_INFORMATION SUPPLIED_.
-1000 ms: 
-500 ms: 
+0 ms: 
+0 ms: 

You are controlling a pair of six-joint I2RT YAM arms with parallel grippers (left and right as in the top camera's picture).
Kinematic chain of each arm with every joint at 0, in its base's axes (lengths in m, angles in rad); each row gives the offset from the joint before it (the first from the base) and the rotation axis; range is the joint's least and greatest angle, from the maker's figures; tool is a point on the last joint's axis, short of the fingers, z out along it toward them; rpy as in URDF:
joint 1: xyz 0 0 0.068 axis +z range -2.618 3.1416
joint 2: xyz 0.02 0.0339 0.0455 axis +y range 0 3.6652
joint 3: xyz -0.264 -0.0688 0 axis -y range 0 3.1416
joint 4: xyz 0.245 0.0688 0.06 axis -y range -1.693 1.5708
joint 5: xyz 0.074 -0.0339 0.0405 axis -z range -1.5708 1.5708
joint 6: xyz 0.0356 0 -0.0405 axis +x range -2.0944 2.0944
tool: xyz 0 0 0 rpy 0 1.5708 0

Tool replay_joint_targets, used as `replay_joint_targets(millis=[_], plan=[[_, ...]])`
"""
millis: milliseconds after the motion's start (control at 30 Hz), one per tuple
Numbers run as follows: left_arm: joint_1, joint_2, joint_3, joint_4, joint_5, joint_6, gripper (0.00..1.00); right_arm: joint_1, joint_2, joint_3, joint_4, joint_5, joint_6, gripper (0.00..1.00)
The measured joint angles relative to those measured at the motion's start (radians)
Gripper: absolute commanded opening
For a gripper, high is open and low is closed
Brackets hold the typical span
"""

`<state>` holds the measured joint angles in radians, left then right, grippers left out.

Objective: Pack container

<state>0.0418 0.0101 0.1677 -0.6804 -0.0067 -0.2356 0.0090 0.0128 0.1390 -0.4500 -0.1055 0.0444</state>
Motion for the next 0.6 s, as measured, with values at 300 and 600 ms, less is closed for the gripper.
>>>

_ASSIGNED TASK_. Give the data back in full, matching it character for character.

_EXERCISE SOLUTION_.
-1000 ms: 
-500 ms: 
+0 ms: 
+0 ms: 

You are controlling a pair of six-joint I2RT YAM arms with parallel grippers (left and right as in the top camera's picture).
Kinematic chain of each arm with every joint at 0, in its base's axes (lengths in m, angles in rad); each row gives the offset from the joint before it (the first from the base) and the rotation axis; range is the joint's least and greatest angle, from the maker's figures; tool is a point on the last joint's axis, short of the fingers, z out along it toward them; rpy as in URDF:
joint 1: xyz 0 0 0.068 axis +z range -2.618 3.1416
joint 2: xyz 0.02 0.0339 0.0455 axis +y range 0 3.6652
joint 3: xyz -0.264 -0.0688 0 axis -y range 0 3.1416
joint 4: xyz 0.245 0.0688 0.06 axis -y range -1.693 1.5708
joint 5: xyz 0.074 -0.0339 0.0405 axis -z range -1.5708 1.5708
joint 6: xyz 0.0356 0 -0.0405 axis +x range -2.0944 2.0944
tool: xyz 0 0 0 rpy 0 1.5708 0

Tool replay_joint_targets, used as `replay_joint_targets(millis=[_], plan=[[_, ...]])`
"""
millis: milliseconds after the motion's start (control at 30 Hz), one per tuple
Numbers run as follows: left_arm: joint_1, joint_2, joint_3, joint_4, joint_5, joint_6, gripper (0.00..1.00); right_arm: joint_1, joint_2, joint_3, joint_4, joint_5, joint_6, gripper (0.00..1.00)
The measured joint angles relative to those measured at the motion's start (radians)
Gripper: absolute commanded opening
For a gripper, high is open and low is closed
Brackets hold the typical span
"""

`<state>` holds the measured joint angles in radians, left then right, grippers left out.

Objective: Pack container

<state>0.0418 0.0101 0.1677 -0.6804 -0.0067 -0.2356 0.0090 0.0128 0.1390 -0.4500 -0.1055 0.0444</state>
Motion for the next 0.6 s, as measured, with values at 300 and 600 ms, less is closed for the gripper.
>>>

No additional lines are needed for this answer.